Noc z wtorku na środę będzie dłuższa niż zwykle. Naukowcy ofiarowali światu tzw. sekundę przestępną. Mimo że ludzie nie odczują tej zmiany, to komputery mogą "zwariować".
O ofiarowaniu dodatkowej sekundy naukowcy z Międzynarodowej Służby Ruchu Obrotowego Ziemi i Systemów Odniesienia Międzynarodowej Asocjacji Geodezji (International Earth Rotation and Reference Systems Service), postanowili w styczniu tego roku. IERS dodaje ją już 26 raz od 1972 roku. Ostatnim razem czas korygowano w 2012 roku.
Taka korekta ma związek ze zwalniającym w ostatnich latach ruchem obrotowym Ziemi. Tempo wirowania jest zależne od wielu czynników, których przewidzieć się nie da.
Zsynchronizowanie czasu ziemskiego z UTC
Do 1967 roku świat odmierzał czas, obserwując pozorny ruch Słońca na niebie. W 1972 roku wprowadzono UTC odmierzany przez zegar atomowy, który co jakiś czas musi być ręcznie korygowany.
Dodając sekundę przestępną, synchronizuje się czas ziemski z uniwersalnym czasem koordynowanym (UTC).
W tym samym czasie
Zmiana czasu na całym świecie powinna nastąpić w tym samym momencie, biorąc pod uwagę różnice w czasie lokalnym wynikające ze stref czasowych przyjętych przez państwa. Sekunda przestępna (ang. leap secund) zostanie dodana w ostatnim dniu czerwca, czyli 30-tego o godz. 23.59.60, czyli ostatnia minuta będzie trwała 61 sekund wg czasu UTC.
Polska znajduje się w strefie czasu letniego środkowoeuropejskiego, więc dodatkowa sekunda przypada 1 lipca na godzinę 01.59.60.

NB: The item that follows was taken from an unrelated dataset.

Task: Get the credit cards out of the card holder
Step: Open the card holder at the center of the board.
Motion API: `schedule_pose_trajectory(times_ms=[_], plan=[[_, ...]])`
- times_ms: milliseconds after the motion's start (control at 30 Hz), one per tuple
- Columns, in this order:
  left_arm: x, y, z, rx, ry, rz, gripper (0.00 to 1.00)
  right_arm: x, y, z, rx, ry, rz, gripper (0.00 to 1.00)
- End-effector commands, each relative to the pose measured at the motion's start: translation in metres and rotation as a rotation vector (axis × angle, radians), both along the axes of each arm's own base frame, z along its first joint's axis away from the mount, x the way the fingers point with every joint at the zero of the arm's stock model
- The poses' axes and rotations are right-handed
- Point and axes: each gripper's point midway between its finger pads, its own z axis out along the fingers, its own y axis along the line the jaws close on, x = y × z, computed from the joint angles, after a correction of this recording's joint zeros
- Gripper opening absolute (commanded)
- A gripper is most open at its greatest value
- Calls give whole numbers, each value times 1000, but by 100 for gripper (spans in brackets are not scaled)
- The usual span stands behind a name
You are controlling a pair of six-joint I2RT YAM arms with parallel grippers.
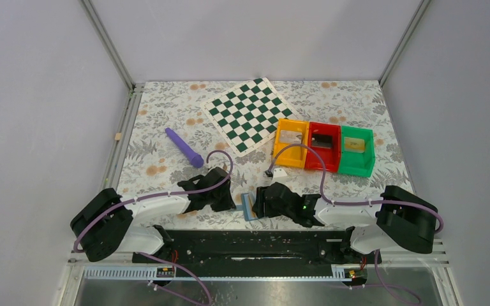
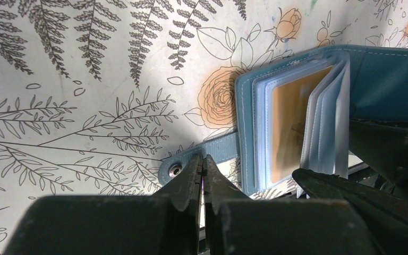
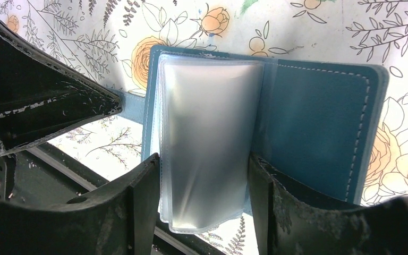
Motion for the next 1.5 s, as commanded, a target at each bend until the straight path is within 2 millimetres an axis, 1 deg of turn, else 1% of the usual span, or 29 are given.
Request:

Automatyczne przyznanie dodatkowej sekundy
Jak podaje Główny Urząd Miar "w systemach rozpowszechniających czas urzędowy na obszarze Rzeczypospolitej Polskiej wprowadzenie sekundy przestępnej nastąpi automatycznie i systemy te po jej wprowadzeniu przejdą na pracę w trybie normalnym. (...) W zwykłych zegarach, gdzie nie jest możliwe uwzględnienie 61 sekundy, wprowadzenie sekundy przestępnej sprowadza się w praktyce do opóźnienia zegara o 1 s w określonym momencie (ew. później w zależności od potrzeb użytkownika)".
Chaos
Dodatkowa sekunda, dla większości będzie praktycznie nieodczuwalna. Taka zmiana czasu jest jednak zagrożeniem przede wszystkim dla pracy komputerów, które opierają się na protokole NTP Network Time Protocol. Umożliwia on precyzyjną synchronizację czasu pomiędzy komputerami, które prowadzą operacje z dokładnością do dziesiątych części sekundy.
Jeśli komputery dostaną informację o dodatkowej sekundzie, mogą założyć, że jest to awaria i zawiesić system. Problemy przed dodanie sekundy przestępnej miały serwisy takie jak Linkedin, czy Reddit w 2012 roku.
Jednak, jak podkreślają naukowcy, łatwiej zsynchronizować czas niż zatrzymać Ziemię.